Anche Jess è una hostess, solo che lei incontra sul serio il vero attore Lincoln Lewis su un volo e ci scambia qualche parola. Quindi gli chiede l’amicizia su fb, ma il profilo è quello falso, quello del catfishing a Emma. Jess e il finto Lincoln iniziano una relazione, lui aiuta perfino sua figlia a fare i compiti al telefono. “Sembrava un teenager quando sta cambiando la voce ma non dubitavo”, dirà alla polizia. Lui le spiega che non può incontrarla perché lei è molto più grande di lui e i media lo massacrerebbero. Jess fa delle verifiche e intuisce l’inganno, ma continua la relazione, cerca di scoprire chi si nasconda dietro quel profilo. “Non potevo accettare l’idea di non sapere di chi mi fossi innamorata”, confesserà alla polizia.
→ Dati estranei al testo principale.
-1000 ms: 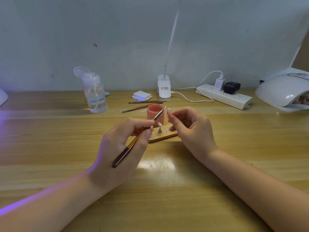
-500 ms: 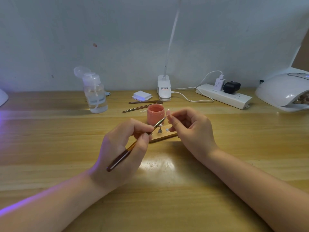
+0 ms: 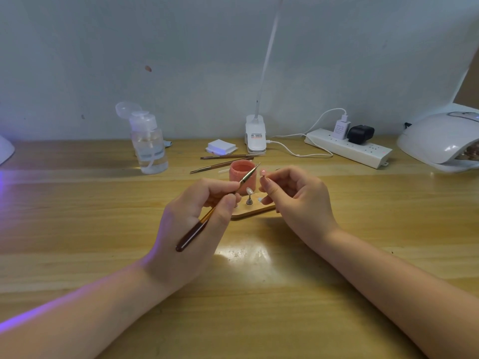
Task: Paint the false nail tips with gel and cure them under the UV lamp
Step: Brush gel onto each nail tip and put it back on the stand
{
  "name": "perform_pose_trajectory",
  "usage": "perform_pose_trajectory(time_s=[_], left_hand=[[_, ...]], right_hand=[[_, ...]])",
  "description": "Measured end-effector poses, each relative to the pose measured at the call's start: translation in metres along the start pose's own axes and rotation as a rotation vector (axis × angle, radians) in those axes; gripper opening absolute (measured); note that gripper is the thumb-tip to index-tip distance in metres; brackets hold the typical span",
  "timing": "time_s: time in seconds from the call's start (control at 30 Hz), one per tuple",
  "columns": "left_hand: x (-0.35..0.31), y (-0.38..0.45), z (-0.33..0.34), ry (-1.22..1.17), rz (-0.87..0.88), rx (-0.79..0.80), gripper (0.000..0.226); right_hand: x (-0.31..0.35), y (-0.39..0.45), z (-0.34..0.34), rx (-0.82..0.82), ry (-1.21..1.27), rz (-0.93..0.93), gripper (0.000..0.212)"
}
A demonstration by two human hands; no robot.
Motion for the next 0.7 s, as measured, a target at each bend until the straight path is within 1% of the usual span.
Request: perform_pose_trajectory(time_s=[0.17,0.27,0.37,0.43,0.53,0.7], left_hand=[[0.006,0.001,0.003,-0.005,-0.026,0.029,0.018],[0.005,-0.001,-0.001,-0.055,-0.001,0.016,0.018],[0.011,0.001,-0.001,-0.130,-0.066,-0.006,0.019],[0.015,0.002,0.002,-0.140,-0.098,0.008,0.021],[0.013,0.001,0.001,-0.153,-0.068,0.021,0.023],[0.010,0.001,-0.006,-0.158,-0.058,-0.035,0.021]], right_hand=[[0.001,0.000,0.002,0.012,0.023,-0.005,0.006],[0.000,0.000,0.001,0.009,0.031,-0.002,0.005],[0.000,0.001,0.002,0.007,0.028,-0.010,0.007],[0.000,0.001,0.002,0.004,0.033,-0.015,0.008],[-0.001,0.001,0.002,-0.006,0.051,-0.012,0.006],[-0.002,0.001,0.002,-0.010,0.056,-0.020,0.006]])
Point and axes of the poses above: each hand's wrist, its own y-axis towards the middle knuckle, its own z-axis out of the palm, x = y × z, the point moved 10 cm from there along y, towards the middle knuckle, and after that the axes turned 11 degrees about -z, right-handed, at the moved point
Un giorno lui le scrive che la mattina era dietro un cespuglio e l’ha vista col suo vestito blu e la bambina con la divisa della scuola. Lei si spaventa e va dalla polizia. Cambia casa e scuola alla figlia. La polizia le chiede di registrare le telefonate e, quando lo sconosciuto si offre di sostenerla economicamente, le suggerisce di farsi fare un bonifico. Lo sconosciuto si reca nella sua banca e le fa accreditare 200 dollari sul suo conto. Individuata la banca, la polizia controlla le telecamere e scopre l’identità del donatore. È una donna. Una ragazza di 29 anni di Melbourne di nome Lydia Abdelmalek. Lei è la mente del più tragico catfish della storia. Una ragazza copta che frequenta la chiesa con assiduità, con un profilo Facebook in cui si mostra amorevole con la mamma e gli amici, carina d’aspetto, insospettabile. La sua casa viene perquisita, lei viene arrestata.
Le prove, definite dal magistrato “impressionanti e inequivocabili”, sono profili falsi, indirizzi ip, regali che avevano codice postale dei suoi genitori, la sua voce nelle registrazioni, i telefoni pieni di password e foto di celebrità. Aveva addirittura violato alcuni profili per cancellare conversazioni e prove. È accusata di stalking ai danni di sei ragazze e a giugno arriverà la sentenza. In tribunale non ha dato spiegazioni e non ha mostrato rimorso. La sua psicologa Vanda Brink ha affermato: “Il suo movente non è chiaro. La forza trainante del catfishing proviene dal desiderio di manipolare, di rendere un burattino un altro essere umano”. Jess e Emma si erano legate molto, Emma poco prima di suicidarsi aveva scritto all’amica: “Non ce la faccio più”. Jess non ha più avuto relazioni, non si fida di nessuno. “Quella donna ha le mani sporche di sangue”, ha dichiarato.